DATA FOR REVIEW: Begin
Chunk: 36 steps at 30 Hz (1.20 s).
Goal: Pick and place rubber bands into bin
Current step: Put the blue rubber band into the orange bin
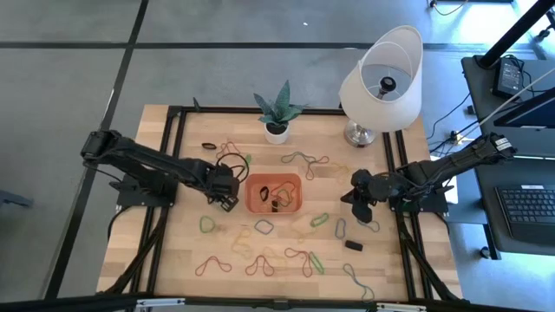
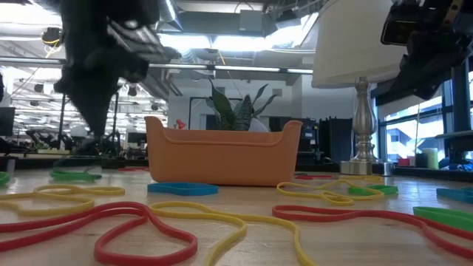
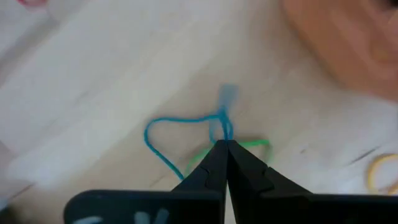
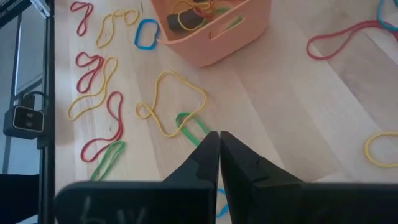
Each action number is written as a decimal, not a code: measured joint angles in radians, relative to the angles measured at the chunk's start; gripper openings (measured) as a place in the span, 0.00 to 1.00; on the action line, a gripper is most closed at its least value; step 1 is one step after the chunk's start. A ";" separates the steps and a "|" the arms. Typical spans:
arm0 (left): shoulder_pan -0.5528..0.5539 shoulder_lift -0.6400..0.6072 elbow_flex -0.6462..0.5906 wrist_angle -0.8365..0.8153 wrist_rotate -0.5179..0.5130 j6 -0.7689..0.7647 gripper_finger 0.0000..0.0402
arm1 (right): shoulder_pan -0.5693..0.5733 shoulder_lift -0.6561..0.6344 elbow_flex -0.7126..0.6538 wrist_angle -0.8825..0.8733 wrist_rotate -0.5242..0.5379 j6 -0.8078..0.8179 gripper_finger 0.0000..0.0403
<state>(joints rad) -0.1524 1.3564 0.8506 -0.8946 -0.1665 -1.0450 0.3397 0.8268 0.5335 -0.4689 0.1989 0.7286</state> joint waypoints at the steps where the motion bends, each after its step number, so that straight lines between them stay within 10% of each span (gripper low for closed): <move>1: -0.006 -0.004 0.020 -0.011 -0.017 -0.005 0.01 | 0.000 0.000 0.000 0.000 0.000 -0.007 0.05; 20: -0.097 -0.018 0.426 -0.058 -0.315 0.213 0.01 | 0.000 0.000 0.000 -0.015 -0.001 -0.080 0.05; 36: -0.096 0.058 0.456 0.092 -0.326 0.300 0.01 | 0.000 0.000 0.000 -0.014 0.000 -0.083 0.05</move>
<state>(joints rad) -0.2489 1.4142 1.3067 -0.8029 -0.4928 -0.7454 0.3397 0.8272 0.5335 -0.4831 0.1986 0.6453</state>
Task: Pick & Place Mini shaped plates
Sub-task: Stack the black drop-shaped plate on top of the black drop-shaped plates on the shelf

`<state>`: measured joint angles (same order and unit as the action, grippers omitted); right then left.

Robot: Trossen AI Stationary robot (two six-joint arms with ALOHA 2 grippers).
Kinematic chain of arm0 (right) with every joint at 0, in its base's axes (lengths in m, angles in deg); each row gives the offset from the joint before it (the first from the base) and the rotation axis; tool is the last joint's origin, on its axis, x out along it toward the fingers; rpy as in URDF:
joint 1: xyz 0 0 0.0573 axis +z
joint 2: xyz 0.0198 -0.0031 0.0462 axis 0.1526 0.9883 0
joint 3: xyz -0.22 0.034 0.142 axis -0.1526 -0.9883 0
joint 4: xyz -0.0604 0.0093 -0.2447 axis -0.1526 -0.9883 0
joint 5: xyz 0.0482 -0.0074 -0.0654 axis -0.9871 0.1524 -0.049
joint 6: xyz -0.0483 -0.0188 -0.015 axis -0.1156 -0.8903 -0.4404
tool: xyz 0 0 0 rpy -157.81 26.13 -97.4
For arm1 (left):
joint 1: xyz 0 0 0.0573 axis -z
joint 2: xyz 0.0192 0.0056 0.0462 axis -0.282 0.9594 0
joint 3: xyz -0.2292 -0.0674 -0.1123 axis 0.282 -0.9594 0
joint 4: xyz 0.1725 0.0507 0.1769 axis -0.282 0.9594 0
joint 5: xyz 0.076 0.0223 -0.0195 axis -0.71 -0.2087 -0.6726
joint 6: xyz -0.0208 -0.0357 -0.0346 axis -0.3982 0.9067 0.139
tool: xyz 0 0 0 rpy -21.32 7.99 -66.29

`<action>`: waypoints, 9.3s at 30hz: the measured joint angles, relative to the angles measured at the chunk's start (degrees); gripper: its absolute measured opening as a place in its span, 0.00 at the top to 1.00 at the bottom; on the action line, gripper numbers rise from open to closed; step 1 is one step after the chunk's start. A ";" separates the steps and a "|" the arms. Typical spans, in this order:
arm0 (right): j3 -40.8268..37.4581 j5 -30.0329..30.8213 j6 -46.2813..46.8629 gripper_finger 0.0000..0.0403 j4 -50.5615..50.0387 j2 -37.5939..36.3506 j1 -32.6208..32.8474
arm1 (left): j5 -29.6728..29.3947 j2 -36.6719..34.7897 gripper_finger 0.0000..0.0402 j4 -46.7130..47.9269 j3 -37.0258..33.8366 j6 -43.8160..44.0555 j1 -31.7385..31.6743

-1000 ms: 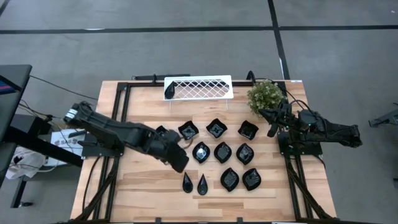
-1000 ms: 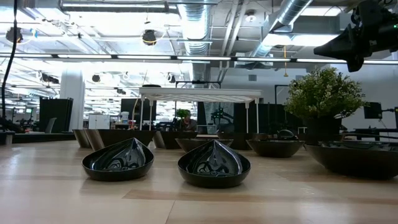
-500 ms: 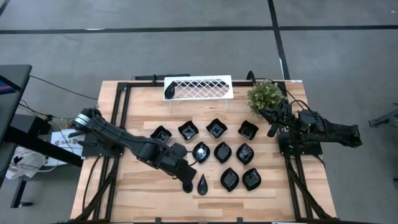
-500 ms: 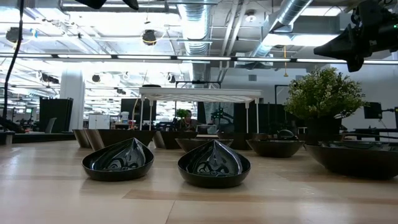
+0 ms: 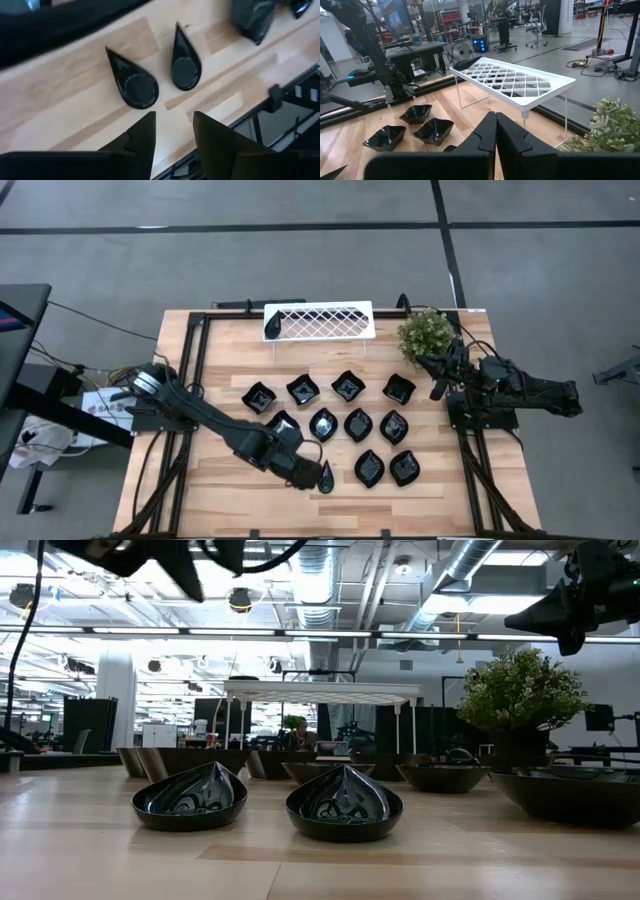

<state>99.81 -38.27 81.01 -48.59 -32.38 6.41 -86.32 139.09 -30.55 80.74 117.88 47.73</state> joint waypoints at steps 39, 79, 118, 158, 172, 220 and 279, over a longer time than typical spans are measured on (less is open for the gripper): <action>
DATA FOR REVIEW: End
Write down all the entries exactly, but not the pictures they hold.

- **PROBLEM SOLUTION**
Chunk: 36 steps at 30 Hz (1.20 s).
Goal: Pick and place rubber bands into bin
Current step: Put the blue rubber band into the orange bin
Each action number is written as a decimal, not a code: measured joint angles in radians, relative to the angles measured at the chunk's start; gripper openings (measured) as a place in the span, 0.00 to 1.00; on the action line, a gripper is most closed at its least value; step 1 is one step after the chunk's start. A ";" separates the steps and a "|" the arms. Typical spans:
arm0 (left): shoulder_pan -0.5528..0.5539 shoulder_lift -0.6400..0.6072 elbow_flex -0.6462..0.5906 wrist_angle -0.8365..0.8153 wrist_rotate -0.5179..0.5130 j6 -0.7689..0.7647 gripper_finger 0.0000..0.0402
arm1 (right): shoulder_pan -0.5693..0.5733 shoulder_lift -0.6561..0.6344 elbow_flex -0.7126..0.6538 wrist_angle -0.8825..0.8733 wrist_rotate -0.5242..0.5379 j6 -0.8078..0.8179 gripper_finger 0.0000..0.0403
<state>(joints rad) -0.1524 1.3564 0.8506 -0.8946 -0.1665 -1.0450 0.3397 0.8268 0.5335 -0.4689 0.1989 0.7286</state> joint waypoints at the steps where the motion bends, each after its step number, so that straight lines between them stay within 10% of each span (gripper low for closed): <move>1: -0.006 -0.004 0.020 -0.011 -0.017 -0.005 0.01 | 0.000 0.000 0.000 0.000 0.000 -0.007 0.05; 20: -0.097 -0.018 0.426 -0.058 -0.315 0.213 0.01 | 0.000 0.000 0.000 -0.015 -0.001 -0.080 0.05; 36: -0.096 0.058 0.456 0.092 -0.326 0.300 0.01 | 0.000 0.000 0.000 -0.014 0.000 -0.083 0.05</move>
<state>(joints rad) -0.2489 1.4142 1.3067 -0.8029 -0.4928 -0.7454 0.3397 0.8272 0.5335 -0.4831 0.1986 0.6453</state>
Task: Pick & Place Mini shaped plates
Sub-task: Stack the black drop-shaped plate on top of the black drop-shaped plates on the shelf

`<state>`: measured joint angles (same order and unit as the action, grippers omitted); right then left.

Robot: Trossen AI Stationary robot (two six-joint arms with ALOHA 2 grippers).
Kinematic chain of arm0 (right) with every joint at 0, in its base's axes (lengths in m, angles in deg); each row gives the offset from the joint before it (the first from the base) and the rotation axis; tool is the last joint's origin, on its axis, x out along it toward the fingers; rpy as in URDF:
joint 1: xyz 0 0 0.0573 axis +z
joint 2: xyz 0.0198 -0.0031 0.0462 axis 0.1526 0.9883 0
joint 3: xyz -0.22 0.034 0.142 axis -0.1526 -0.9883 0
joint 4: xyz -0.0604 0.0093 -0.2447 axis -0.1526 -0.9883 0
joint 5: xyz 0.0482 -0.0074 -0.0654 axis -0.9871 0.1524 -0.049
joint 6: xyz -0.0483 -0.0188 -0.015 axis -0.1156 -0.8903 -0.4404
tool: xyz 0 0 0 rpy -157.81 26.13 -97.4
For arm1 (left):
joint 1: xyz 0 0 0.0573 axis -z
joint 2: xyz 0.0192 0.0056 0.0462 axis -0.282 0.9594 0
joint 3: xyz -0.2292 -0.0674 -0.1123 axis 0.282 -0.9594 0
joint 4: xyz 0.1725 0.0507 0.1769 axis -0.282 0.9594 0
joint 5: xyz 0.076 0.0223 -0.0195 axis -0.71 -0.2087 -0.6726
joint 6: xyz -0.0208 -0.0357 -0.0346 axis -0.3982 0.9067 0.139
tool: xyz 0 0 0 rpy -21.32 7.99 -66.29

`<action>`: waypoints, 9.3s at 30hz: the measured joint angles, relative to the angles measured at the chunk's start (degrees); gripper: its absolute measured opening as a place in its span, 0.00 at the top to 1.00 at the bottom; on the action line, gripper numbers rise from open to closed; step 1 is one step after the chunk's start. A ";" separates the steps and a "|" the arms. Typical spans, in this order:
arm0 (right): j3 -40.8268..37.4581 j5 -30.0329..30.8213 j6 -46.2813..46.8629 gripper_finger 0.0000..0.0403 j4 -50.5615..50.0387 j2 -37.5939..36.3506 j1 -32.6208..32.8474
arm1 (left): j5 -29.6728..29.3947 j2 -36.6719..34.7897 gripper_finger 0.0000..0.0402 j4 -46.7130..47.9269 j3 -37.0258..33.8366 j6 -43.8160..44.0555 j1 -31.7385..31.6743

-1000 ms: 
-1000 ms: 
-500 ms: 
-500 ms: 
+0 ms: 

<state>99.81 -38.27 81.01 -48.59 -32.38 6.41 -86.32 139.09 -30.55 80.74 117.88 47.73</state> joint waypoints at steps 39, 79, 118, 158, 172, 220 and 279, over a longer time than typical spans are measured on (less is open for the gripper): <action>

What precedes this is the full answer.